(BRIEF):
Wherever the word "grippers" appears in a line of the data, that line should be copied.

(DATASET EXCERPT):
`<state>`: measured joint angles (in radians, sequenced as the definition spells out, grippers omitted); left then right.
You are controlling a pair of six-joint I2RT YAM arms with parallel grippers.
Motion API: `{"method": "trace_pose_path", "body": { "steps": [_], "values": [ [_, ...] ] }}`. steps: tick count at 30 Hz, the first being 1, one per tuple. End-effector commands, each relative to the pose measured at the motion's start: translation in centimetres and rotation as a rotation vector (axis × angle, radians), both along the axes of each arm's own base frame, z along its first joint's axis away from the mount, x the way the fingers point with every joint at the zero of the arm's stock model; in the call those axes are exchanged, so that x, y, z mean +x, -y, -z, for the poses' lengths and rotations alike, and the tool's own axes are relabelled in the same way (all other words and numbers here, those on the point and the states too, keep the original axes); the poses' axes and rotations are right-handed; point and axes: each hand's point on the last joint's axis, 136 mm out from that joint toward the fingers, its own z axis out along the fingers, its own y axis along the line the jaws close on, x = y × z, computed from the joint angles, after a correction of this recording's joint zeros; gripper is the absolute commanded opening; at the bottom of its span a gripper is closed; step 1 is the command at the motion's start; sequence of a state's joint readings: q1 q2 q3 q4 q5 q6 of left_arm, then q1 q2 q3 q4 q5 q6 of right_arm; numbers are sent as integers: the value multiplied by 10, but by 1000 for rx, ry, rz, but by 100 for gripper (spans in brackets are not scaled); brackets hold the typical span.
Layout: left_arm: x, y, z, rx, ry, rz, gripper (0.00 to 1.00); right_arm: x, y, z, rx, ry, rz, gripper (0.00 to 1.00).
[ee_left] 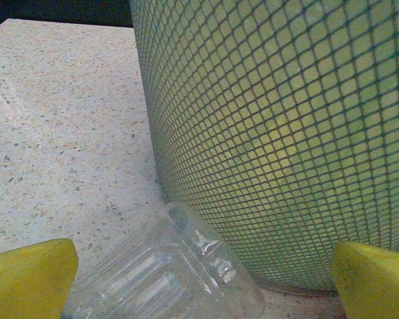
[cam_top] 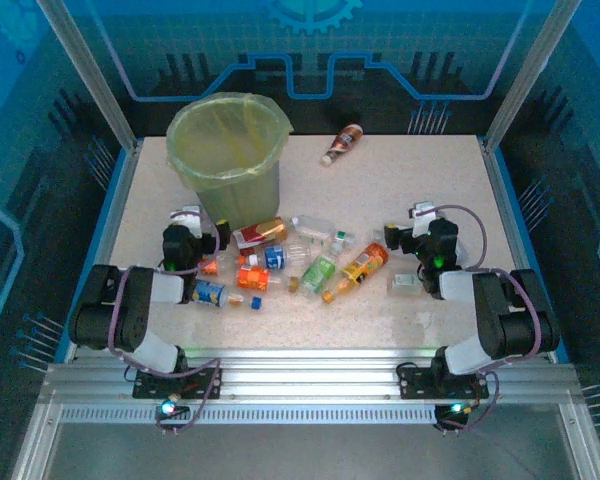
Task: Put the plastic bottles in the bin
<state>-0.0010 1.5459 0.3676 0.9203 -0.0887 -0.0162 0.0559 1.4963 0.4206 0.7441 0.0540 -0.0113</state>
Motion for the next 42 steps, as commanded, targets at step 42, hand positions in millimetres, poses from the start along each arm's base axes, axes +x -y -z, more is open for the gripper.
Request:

(COMPLETED TASK):
`<state>`: measured joint angles (in radians, sequenced as the definition spells out, grippers omitted); left then right.
You are controlling a pair of six-joint I2RT YAM arms with parallel grippers.

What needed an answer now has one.